▶ WORK TO COMPLETE
Once the pictures are removed, restate the data below word for word.

▶ PROVIDED DATA
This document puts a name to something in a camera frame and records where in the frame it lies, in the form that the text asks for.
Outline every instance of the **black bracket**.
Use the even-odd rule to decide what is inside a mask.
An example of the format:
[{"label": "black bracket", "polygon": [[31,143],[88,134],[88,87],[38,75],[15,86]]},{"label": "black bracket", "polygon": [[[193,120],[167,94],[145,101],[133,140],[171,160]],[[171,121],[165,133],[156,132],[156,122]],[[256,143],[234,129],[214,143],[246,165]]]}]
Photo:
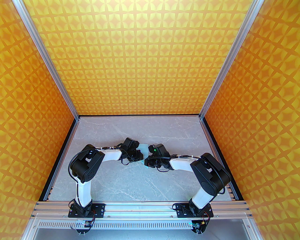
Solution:
[{"label": "black bracket", "polygon": [[212,212],[212,207],[208,203],[206,206],[201,209],[201,211],[198,214],[193,214],[190,210],[190,204],[189,203],[175,203],[173,205],[173,210],[176,211],[178,218],[212,218],[214,216],[214,213]]},{"label": "black bracket", "polygon": [[91,213],[85,217],[80,211],[79,209],[77,209],[76,207],[74,207],[74,204],[71,204],[70,210],[69,210],[69,214],[68,217],[69,218],[92,218],[93,217],[93,213],[95,212],[95,218],[103,218],[104,216],[104,212],[105,212],[105,204],[104,203],[93,203],[91,206]]}]

▶ RESPONSE AREA
This document puts a name to something in a camera frame and records where in the frame it lies, in the form that the text asks for.
Outline every instance of the **black bracket**.
Use the even-odd rule to decide what is inside a mask.
An example of the format:
[{"label": "black bracket", "polygon": [[31,143],[88,134],[88,87],[38,75],[15,86]]},{"label": "black bracket", "polygon": [[[193,120],[167,94],[145,101],[133,140],[171,160]],[[171,121],[165,133],[156,132],[156,122]],[[256,143],[234,129],[214,143],[246,165]]]}]
Photo:
Solution:
[{"label": "black bracket", "polygon": [[212,212],[212,207],[208,203],[206,206],[201,209],[201,211],[198,214],[193,214],[190,210],[190,204],[189,203],[175,203],[173,205],[173,210],[176,211],[178,218],[212,218],[214,216],[214,213]]},{"label": "black bracket", "polygon": [[91,213],[85,217],[80,211],[79,209],[77,209],[76,207],[74,207],[74,204],[71,204],[70,210],[69,210],[69,214],[68,217],[69,218],[92,218],[93,217],[93,213],[95,212],[95,218],[103,218],[104,216],[104,212],[105,212],[105,204],[104,203],[93,203],[91,206]]}]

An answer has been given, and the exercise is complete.